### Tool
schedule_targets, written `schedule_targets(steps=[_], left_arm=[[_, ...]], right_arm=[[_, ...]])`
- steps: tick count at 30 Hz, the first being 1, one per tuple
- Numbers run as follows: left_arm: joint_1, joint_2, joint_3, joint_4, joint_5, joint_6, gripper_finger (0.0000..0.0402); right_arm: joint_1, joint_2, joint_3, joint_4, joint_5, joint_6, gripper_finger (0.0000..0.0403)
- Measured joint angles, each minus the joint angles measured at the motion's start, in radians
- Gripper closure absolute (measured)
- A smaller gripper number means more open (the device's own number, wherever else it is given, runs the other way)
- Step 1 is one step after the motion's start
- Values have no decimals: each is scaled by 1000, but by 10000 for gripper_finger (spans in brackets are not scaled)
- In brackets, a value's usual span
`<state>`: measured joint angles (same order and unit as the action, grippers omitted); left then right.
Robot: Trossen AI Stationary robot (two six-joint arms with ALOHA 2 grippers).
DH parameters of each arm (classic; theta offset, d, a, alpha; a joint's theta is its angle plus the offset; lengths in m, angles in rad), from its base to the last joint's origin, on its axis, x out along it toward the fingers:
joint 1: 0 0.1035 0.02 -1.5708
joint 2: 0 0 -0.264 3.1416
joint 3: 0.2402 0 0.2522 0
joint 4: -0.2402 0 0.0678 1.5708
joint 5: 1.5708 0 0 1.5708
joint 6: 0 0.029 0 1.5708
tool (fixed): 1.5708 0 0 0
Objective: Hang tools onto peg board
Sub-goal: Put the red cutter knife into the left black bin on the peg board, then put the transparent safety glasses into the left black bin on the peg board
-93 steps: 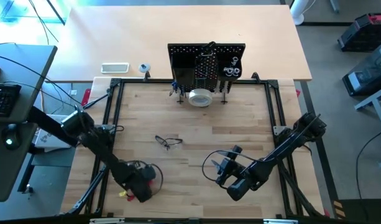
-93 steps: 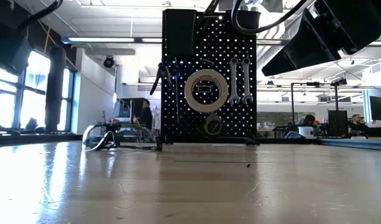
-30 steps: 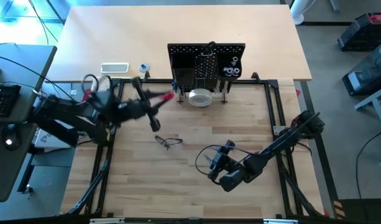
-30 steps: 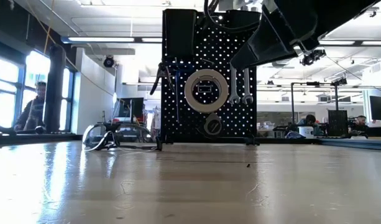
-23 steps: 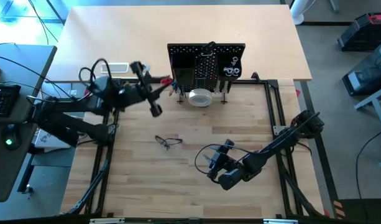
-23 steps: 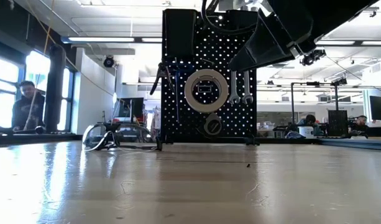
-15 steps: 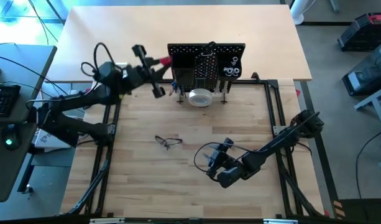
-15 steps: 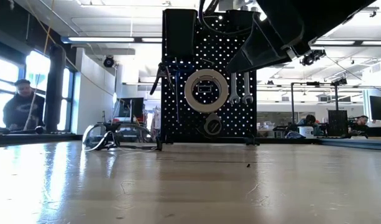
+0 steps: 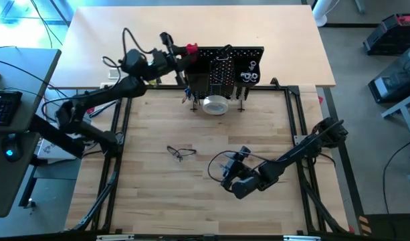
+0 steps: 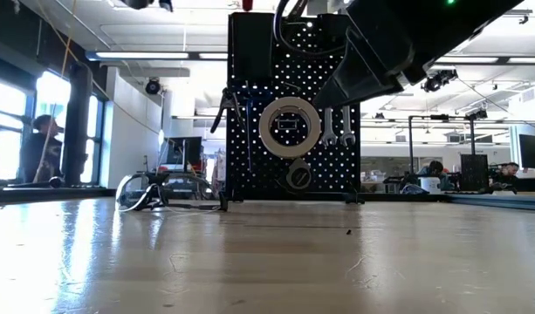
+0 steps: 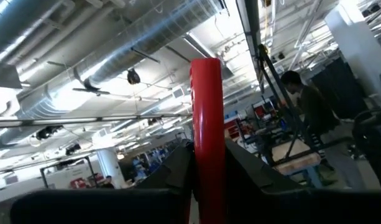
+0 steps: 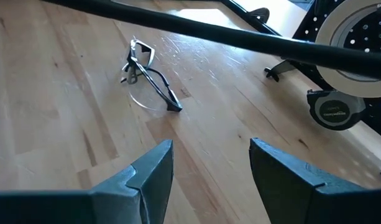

* * * * * * *

**YOUR ASSIGNMENT:**
Exclude the pictures from the copy. Retype exactly the lines running from the one containing "joint 3: 0.2402 0 0.2522 0" through the last line of the listing.

**YOUR RESPONSE:**
joint 3: 0.2402 0 0.2522 0
joint 4: -0.2402 0 0.0678 1.5708
joint 5: 1.5708 0 0 1.5708
joint 6: 0 0.029 0 1.5708
tool (fixed): 1.5708 0 0 0
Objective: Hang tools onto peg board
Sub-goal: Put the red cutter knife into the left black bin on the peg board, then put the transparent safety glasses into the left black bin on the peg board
-93 steps: 
-93 steps: 
-30 steps: 
-30 steps: 
-23 steps: 
-23 steps: 
-15 steps: 
-15 steps: 
+0 steps: 
+0 steps: 
+0 steps: 
+0 steps: 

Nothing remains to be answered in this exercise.